Players are eligible for the qualifying offer if they haven’t received a previous one and spent the entire season with the same team. In other words, the Dodgers can’t extend one to Machado because he was acquired in a midseason trade. The Nationals can’t extend one to Wieters because the Orioles already did it.
(And he might accept it again.)
Check Pearce’s photo on his baseball-reference.com page and you’ll find him wearing a Blue Jays cap.
It could have been any team, really.
Pearce is well-traveled, to put it mildly, but he’s also the 2018 World Series Most Valuable Player. An unlikely one, especially with the Red Sox absolutely loaded, but he earned it with three home runs and a three-run double.
“You never know where the game will take you,” Pearce said.
Probably the American League East. He’s played for every team.
The Orioles carried Pearce on their roster four times from 2012-2015. Former executive Ned Rice found a loophole that enabled the club to re-sign him two days after his release on April 27, 2014 and he batted .293/.373/.556 with 26 doubles and 21 home runs in 102 games.
After going 3-for-10 against the Tigers in the American League Division Series, Pearce collected only one hit in 18 plate appearances in the ALCS while the Royals swept the Orioles.
Pearce’s final tour with the Orioles came after the Rays traded him on Aug. 1, 2016 for minor league catcher Jonah Heim, a defensive specialist and one of the organization’s top prospects at the position. Pearce went 13-for-60 (.217) in 25 games.
Heim, a fourth-round pick in 2013, still hasn’t reached the majors. He’s currently in the Athletics system and climbed to Double-A this summer.
Former manager Buck Showalter often used Pearce as an example when pointing out how players must be given an opportunity before passing judgment on them. Such as, “How did we know Steve Pearce could play second base?”
By giving him 13 starts in 2015.
Injuries have hounded Pearce in his career, forcing him to make frequent trips to the disabled list. He returned in 2016 with an elbow/forearm issue that kept him from playing the outfield and eventually put him on the 60-day DL.
A wrist injury in 2013 was blamed on the extra hitting he’d do in the cage. The Orioles threatened to lock him out of it and force him to rest. He went on the DL in 2015 with a strained oblique and a similar injury sidelined him again this year before the Blue Jays traded him to the Red Sox. He had a strained calf muscle in 2017.
Steve Pearce can’t be stopped. He can only be contained at times.
I’ll echo what’s been heard from the Baltimore media. Pearce was a pleasure to cover, respected for his work ethic and status as a really good teammate. An underrated personality - quiet from a distance, but thoughtful and humorous once you got closer to him.
Orioles fans will find it hard to celebrate another Red Sox championship, but they can celebrate Pearce. He deserves it.

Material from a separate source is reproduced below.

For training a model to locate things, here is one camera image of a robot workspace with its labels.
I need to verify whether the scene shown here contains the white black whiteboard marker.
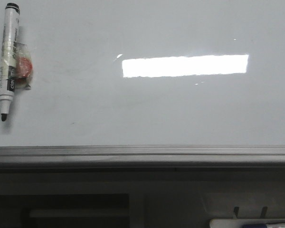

The online betting side Bovada lists the Orioles at 350/1 to win the 2019 World Series, the longest odds on the board. The Tigers, Royals and Marlins are 250/1.
The Red Sox are the early favorites at 13/2 and the Astros are 7/1.
The site also lists the Phillies as 3/2 favorites to sign Machado. The Dodgers are 9/4, Yankees 3/1, Marlins 8/1, Angels 9/1 and Braves and Nationals 14/1.
Besides the Gold Glove finalists, the Orioles also were shut out in the Fielding Bible Awards and no one made the roster for the 2018 Japan All-Star Series with Nippon Professional Baseball that features seven games (including one exhibition) from Nov. 8-15.